Data sovereignty: Raw data stays in your environment
Compliance: Data never leaves your network
Central management: UI and configuration via managed control
Simplified operations: No need to manage control plane infrastructure

Architecture¶

┌─────────────────────────────────────────────────────────┐
│                  Your Infrastructure                     │
│                                                          │
│   ┌─────────┐     ┌──────────┐     ┌─────────┐          │
│   │  Proxy  │────▶│ Receiver │────▶│  Piper  │          │
│   └─────────┘     └──────────┘     └────┬────┘          │
│                                         │               │
│                        ┌────────────────┼───────────┐   │
│                        ▼                ▼           │   │
│                   ┌─────────┐     ┌─────────┐       │   │
│                   │ Packer  │     │  Query  │       │   │
│                   └────┬────┘     └────┬────┘       │   │
│                        │               │            │   │
│                        ▼               ▼            │   │
│                   ┌─────────────────────────────┐   │   │
│                   │     Your S3 Storage         │   │   │
│                   │     (MinIO, AWS S3, etc)    │   │   │
│                   └─────────────────────────────┘   │   │
│                                                     │   │
└─────────────────────────────────────────────────────┘   │
                           │                              │
                           │ Service Key Authentication   │
                           ▼                              │
┌─────────────────────────────────────────────────────────┘
│           ByteFreezer Managed Control
│
│   ┌─────────────────────────────────────────────┐
│   │          Control Plane                       │
│   │   - Configuration management                 │
│   │   - Dataset definitions                      │
│   │   - Transformation rules                     │
│   │   - User management                          │
│   └─────────────────────────────────────────────┘
│
│   ┌─────────────────────────────────────────────┐
│   │          Web UI (app.bytefreezer.com)       │
│   └─────────────────────────────────────────────┘
│
└──────────────────────────────────────────────────────────

Prerequisites¶

ByteFreezer Account: Sign up at app.bytefreezer.com
Infrastructure: Linux servers or Kubernetes cluster
S3 Storage: MinIO, AWS S3, or compatible object storage
Network: Outbound HTTPS (443) to control.bytefreezer.com

Step 1: Generate a Service Key¶

Service keys authenticate your on-prem services with the managed control plane.
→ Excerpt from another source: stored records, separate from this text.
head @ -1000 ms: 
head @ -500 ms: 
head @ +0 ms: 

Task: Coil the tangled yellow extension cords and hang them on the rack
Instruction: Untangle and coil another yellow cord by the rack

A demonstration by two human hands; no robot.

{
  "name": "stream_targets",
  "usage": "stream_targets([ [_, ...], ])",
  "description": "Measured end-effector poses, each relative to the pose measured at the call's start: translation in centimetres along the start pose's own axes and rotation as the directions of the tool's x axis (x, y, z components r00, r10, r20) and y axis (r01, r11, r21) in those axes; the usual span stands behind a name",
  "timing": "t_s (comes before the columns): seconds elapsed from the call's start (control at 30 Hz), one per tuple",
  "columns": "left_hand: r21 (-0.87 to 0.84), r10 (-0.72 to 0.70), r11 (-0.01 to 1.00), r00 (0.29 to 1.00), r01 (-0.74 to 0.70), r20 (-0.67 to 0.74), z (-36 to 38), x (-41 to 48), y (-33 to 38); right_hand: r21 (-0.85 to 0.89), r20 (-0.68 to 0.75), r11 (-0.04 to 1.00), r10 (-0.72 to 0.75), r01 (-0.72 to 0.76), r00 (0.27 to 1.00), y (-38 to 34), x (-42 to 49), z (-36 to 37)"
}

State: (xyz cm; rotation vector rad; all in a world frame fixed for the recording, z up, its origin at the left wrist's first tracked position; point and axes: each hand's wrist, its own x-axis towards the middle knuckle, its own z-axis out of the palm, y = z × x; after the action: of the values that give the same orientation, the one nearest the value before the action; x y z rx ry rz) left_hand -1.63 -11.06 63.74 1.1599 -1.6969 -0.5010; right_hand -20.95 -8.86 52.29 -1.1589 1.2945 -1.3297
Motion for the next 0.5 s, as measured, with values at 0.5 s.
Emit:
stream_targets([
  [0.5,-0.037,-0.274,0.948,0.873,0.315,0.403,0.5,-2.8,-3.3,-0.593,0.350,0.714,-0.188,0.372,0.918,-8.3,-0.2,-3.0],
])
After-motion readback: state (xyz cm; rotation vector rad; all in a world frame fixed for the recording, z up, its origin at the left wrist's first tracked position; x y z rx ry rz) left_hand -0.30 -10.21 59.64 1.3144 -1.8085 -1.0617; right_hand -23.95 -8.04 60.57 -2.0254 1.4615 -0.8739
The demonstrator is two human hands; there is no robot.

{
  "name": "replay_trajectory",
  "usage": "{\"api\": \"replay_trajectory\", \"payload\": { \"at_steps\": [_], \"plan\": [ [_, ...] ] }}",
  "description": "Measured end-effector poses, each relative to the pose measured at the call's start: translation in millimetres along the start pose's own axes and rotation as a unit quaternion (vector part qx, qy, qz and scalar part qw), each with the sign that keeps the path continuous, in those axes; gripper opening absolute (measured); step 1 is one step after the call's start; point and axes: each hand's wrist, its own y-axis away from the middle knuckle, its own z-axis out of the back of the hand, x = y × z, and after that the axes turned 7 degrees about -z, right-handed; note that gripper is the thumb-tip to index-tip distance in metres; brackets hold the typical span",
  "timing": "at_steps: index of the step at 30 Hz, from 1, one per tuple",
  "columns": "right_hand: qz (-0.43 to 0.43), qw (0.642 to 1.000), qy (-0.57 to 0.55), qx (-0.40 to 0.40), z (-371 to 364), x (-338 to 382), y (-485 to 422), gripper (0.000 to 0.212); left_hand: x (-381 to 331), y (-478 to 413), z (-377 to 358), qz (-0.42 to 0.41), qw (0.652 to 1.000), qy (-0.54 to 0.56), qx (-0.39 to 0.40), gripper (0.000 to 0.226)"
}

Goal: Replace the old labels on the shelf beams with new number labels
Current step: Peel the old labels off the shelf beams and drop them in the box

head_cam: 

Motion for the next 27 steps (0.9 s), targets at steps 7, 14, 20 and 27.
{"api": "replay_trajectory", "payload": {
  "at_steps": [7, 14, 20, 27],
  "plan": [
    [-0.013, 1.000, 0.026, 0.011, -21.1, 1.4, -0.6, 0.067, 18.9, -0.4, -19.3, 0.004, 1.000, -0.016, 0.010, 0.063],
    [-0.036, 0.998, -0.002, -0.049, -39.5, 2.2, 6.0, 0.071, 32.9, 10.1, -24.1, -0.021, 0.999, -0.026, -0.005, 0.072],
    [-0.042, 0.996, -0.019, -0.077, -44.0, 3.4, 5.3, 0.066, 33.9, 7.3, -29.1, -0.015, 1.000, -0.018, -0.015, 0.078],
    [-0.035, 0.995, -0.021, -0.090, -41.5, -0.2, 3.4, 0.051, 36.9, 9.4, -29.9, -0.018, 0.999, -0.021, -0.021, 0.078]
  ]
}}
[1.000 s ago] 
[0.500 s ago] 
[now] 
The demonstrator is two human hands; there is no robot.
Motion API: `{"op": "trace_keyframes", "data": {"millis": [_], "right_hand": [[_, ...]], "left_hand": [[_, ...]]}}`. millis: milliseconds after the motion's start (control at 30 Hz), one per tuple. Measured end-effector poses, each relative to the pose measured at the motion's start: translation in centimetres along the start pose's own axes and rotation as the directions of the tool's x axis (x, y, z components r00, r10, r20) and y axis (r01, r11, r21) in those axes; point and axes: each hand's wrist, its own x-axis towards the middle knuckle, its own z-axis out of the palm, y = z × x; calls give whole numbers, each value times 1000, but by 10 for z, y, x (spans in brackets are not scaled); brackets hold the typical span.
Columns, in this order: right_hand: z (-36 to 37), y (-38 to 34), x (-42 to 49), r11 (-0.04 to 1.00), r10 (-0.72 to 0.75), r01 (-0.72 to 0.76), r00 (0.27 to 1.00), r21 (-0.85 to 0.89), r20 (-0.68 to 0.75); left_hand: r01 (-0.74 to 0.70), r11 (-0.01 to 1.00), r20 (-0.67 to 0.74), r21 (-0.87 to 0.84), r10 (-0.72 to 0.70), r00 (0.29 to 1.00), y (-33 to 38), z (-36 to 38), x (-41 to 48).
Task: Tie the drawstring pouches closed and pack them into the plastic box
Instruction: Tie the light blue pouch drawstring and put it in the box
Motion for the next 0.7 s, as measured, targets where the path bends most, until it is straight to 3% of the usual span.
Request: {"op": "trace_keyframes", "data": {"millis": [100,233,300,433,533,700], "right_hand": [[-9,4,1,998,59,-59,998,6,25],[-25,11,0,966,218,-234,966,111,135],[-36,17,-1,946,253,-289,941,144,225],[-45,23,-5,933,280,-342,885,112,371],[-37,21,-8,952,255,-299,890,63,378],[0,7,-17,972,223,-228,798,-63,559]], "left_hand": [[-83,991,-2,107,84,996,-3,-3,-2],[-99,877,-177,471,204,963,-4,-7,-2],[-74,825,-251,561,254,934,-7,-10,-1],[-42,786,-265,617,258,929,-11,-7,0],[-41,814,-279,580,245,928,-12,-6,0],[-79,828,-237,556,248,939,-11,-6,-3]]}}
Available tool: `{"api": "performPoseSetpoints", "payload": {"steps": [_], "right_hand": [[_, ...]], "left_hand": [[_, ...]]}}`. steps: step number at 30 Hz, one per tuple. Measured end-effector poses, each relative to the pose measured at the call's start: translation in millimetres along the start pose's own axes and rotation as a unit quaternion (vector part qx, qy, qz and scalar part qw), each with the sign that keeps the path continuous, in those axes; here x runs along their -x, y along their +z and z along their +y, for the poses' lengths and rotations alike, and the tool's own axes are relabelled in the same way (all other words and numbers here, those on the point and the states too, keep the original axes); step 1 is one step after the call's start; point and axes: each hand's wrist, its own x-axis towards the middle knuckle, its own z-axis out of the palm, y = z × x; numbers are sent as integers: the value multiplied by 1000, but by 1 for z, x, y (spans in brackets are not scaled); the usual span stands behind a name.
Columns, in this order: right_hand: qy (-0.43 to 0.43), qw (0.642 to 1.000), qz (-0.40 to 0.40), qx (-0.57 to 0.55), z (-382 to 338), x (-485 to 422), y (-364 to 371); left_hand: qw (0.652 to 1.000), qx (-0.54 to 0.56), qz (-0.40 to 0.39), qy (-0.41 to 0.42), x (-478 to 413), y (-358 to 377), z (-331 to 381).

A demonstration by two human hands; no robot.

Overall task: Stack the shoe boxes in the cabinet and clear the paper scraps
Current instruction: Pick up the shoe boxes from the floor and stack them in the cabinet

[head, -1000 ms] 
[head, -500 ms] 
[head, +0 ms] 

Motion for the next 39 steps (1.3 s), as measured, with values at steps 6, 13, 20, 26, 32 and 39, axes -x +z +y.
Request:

Log into app.bytefreezer.com
Navigate to API Keys in the sidebar
Click Generate New Key
Select Service as the key type
Enter a descriptive name (e.g., "production-datacenter-1")
Copy the key immediately - it will only be shown once
Store the key securely (e.g., HashiCorp Vault, AWS Secrets Manager)

Key Security

The service key provides full API access for your account. Treat it like a password:

Never commit to version control
Use environment variables or secrets management
Rotate keys periodically
Revoke immediately if compromised

Step 2: Configure Storage¶

Deploy S3-compatible storage in your environment. MinIO is recommended for on-prem:

# Using Docker
docker run -d \
  --name minio \
  -p 9000:9000 \
  -p 9001:9001 \
  -v /data/minio:/data \
  -e MINIO_ROOT_USER=admin \
  -e MINIO_ROOT_PASSWORD=changeme123 \
  minio/minio server /data --console-address ":9001"

Create a bucket for bytefreezer data:

mc alias set local http://localhost:9000 admin changeme123
mc mb local/bytefreezer-data

Step 3: Deploy Services¶

Environment Variables¶

All services require these environment variables:

# Control plane connection
export BYTEFREEZER_CONTROL_URL="https://control.bytefreezer.com"
export BYTEFREEZER_SERVICE_KEY="your-service-key-here"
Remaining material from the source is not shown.